A DAG (Directed Acyclic Graph) is the core concept of Airflow, collecting Tasks together, organized with dependencies and relationships to say how they should run. Airflow DAGs can be deployed on tllihpcmind6 and other MSK-MIND servers.

Steps to Running a DAG

  • Clone the DAG repo from cdm-dags and create a new branch.
  • Duplicate the DAG template file cdm_TEMPLATE.py and change the filename (no spaces)
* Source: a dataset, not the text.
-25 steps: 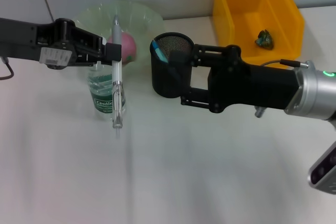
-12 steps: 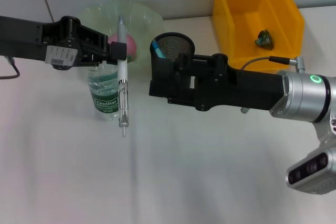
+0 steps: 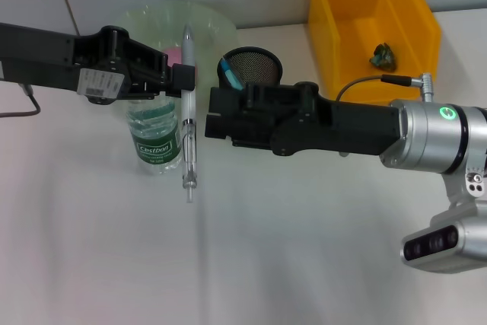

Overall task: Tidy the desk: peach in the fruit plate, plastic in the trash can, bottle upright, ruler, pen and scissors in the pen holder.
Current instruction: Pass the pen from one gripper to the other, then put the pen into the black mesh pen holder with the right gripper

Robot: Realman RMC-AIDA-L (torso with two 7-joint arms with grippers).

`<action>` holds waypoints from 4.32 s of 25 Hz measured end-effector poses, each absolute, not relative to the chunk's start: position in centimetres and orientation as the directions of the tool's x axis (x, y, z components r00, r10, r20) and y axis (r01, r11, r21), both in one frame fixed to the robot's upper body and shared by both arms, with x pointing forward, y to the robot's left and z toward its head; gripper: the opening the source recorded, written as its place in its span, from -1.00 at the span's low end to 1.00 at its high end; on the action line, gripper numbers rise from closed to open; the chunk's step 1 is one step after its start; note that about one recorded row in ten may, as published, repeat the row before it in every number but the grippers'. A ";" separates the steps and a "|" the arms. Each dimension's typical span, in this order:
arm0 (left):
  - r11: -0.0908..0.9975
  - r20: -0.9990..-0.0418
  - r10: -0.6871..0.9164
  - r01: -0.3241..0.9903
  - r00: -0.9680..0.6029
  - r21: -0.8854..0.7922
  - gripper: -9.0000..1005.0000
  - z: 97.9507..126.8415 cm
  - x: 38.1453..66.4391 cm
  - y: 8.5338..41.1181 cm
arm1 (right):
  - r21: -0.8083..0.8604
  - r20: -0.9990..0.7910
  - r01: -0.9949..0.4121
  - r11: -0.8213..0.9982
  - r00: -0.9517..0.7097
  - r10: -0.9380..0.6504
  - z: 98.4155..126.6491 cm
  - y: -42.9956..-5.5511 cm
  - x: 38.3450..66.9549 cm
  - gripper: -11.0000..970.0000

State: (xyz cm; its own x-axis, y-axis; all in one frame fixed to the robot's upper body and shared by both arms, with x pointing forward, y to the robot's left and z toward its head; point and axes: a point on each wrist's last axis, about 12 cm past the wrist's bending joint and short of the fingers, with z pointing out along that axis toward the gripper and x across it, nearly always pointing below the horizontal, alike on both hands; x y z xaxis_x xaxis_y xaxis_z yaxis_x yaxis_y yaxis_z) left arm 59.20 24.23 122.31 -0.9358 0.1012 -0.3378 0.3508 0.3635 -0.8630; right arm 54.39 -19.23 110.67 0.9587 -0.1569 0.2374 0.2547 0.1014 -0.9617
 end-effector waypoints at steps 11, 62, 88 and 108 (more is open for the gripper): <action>0.349 -0.326 0.112 0.344 -0.939 -0.871 -0.70 122.0 59.1 23.8 | -0.960 0.254 0.267 0.088 0.958 -0.135 110.6 -18.4 54.5 0.18; 0.340 -0.310 0.139 0.339 -0.941 -0.877 -0.70 121.6 58.9 23.0 | -0.948 0.293 0.304 0.093 0.949 -0.113 110.6 -17.9 54.3 -0.57; 0.341 -0.310 0.137 0.339 -0.941 -0.877 -0.69 121.4 58.9 23.2 | -0.947 0.297 0.307 0.091 0.948 -0.111 110.6 -17.8 54.4 -0.70; 0.345 -0.302 0.131 0.329 -0.944 -0.879 -0.12 121.2 58.9 23.5 | -0.948 0.294 0.304 0.097 0.950 -0.107 110.8 -17.7 54.4 -0.70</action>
  • Within your new DAG file, change <<<<<CREATE DAG ID>>>>> to the exact filename, minus .py
  • Change <<<<<YOUR EMAIL>>>>> to your email to receive updates on errors
  • Write your DAG
  • From the command line, perform chmod 777 on your DAG file chmod 777 /mind_data/<my_workspace>/cdm-dags/my_dag.py
  • Copy the DAG you created in your workspace, and paste into the shared Airflow folders (ex. cp /mind_data/<my_workspace>/cdm-dags/my_dag.py /mind_data/airflow/dags/curation/my_dag.py)
  • AVOID MODIFYING FILES WITHIN THE SHARED AIRFLOW FOLDER. THIS CAN RESULT IN WORK STOPPAGE FOR ALL USERS.
  • After a few moments, the DAG should appear in the Airflow UI
  • Once you have a functioning dag, commit the dag changes back to the cdm-dag repo. Merge your branch if needed.